++++ Data segment ++++

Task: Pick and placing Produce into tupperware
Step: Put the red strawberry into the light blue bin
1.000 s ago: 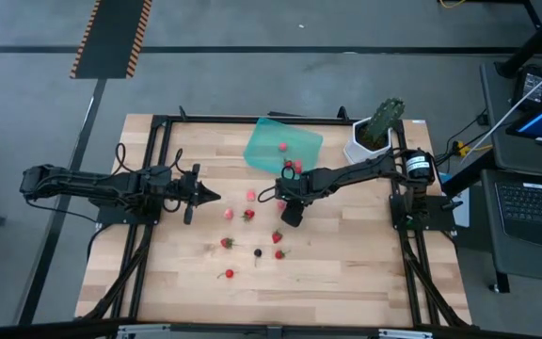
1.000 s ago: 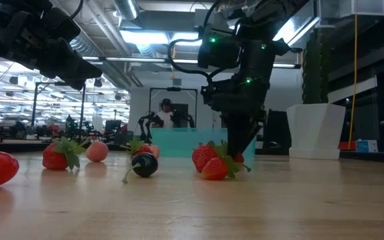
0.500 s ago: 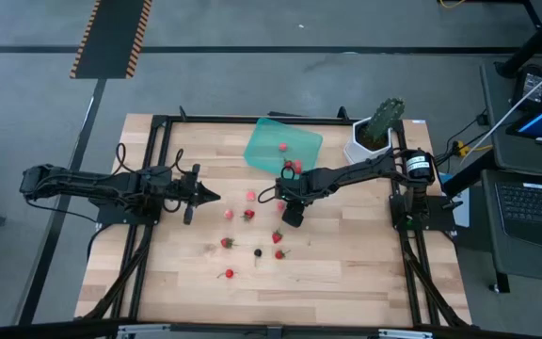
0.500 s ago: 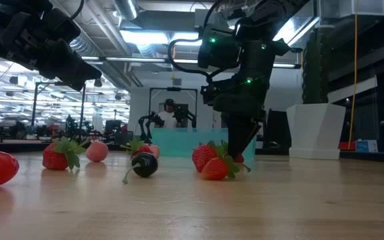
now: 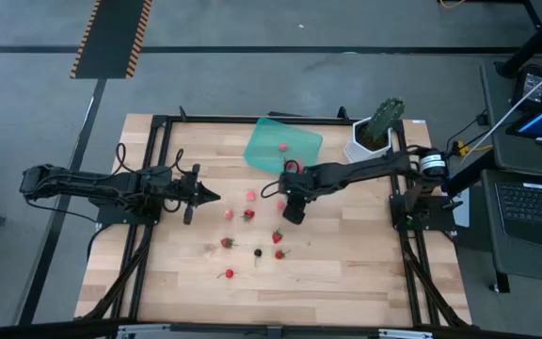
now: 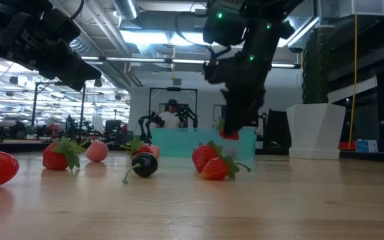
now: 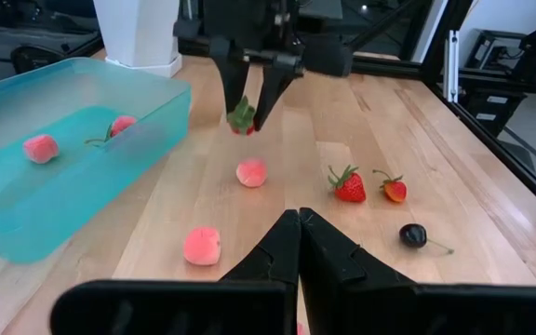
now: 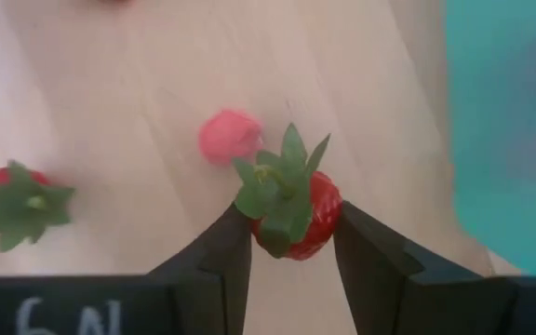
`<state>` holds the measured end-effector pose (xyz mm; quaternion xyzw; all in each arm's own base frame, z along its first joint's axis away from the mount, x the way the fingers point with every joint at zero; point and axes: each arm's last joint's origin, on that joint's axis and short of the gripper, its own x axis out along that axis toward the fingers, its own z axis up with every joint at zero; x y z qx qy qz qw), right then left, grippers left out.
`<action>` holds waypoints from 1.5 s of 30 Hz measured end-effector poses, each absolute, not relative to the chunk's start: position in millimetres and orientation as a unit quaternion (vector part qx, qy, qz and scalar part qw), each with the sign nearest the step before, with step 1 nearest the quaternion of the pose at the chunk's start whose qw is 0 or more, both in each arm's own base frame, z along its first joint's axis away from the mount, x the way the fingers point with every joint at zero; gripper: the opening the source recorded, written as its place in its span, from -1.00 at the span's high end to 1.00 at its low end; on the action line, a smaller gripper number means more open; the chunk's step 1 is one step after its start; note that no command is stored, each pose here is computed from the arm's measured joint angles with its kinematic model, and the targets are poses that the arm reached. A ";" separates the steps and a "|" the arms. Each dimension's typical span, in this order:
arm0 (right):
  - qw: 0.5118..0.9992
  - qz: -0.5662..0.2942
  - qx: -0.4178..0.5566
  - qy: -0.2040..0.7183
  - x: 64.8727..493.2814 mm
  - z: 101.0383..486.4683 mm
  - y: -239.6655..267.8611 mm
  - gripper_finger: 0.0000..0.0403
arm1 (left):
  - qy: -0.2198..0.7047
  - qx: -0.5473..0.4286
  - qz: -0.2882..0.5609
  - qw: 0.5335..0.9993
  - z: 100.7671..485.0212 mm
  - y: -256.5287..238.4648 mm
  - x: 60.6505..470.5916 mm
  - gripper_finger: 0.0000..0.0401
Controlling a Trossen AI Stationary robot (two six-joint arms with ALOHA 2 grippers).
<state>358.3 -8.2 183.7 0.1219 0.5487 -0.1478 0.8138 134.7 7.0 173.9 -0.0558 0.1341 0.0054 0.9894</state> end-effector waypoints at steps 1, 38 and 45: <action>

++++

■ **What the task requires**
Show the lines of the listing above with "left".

■ **Your response**
`<state>` holds the measured end-effector pose (xyz mm; quaternion xyzw; all in each arm's own base frame, z along its first joint's axis away from the mount, x the way the fingers point with every joint at zero; point and axes: each arm's last joint's origin, on that joint's axis and short of the gripper, its own x axis out along that axis toward the fingers, its own z axis up with every joint at zero; x y z qx qy qz qw), right then left, grippers left out.
arm1 (left):

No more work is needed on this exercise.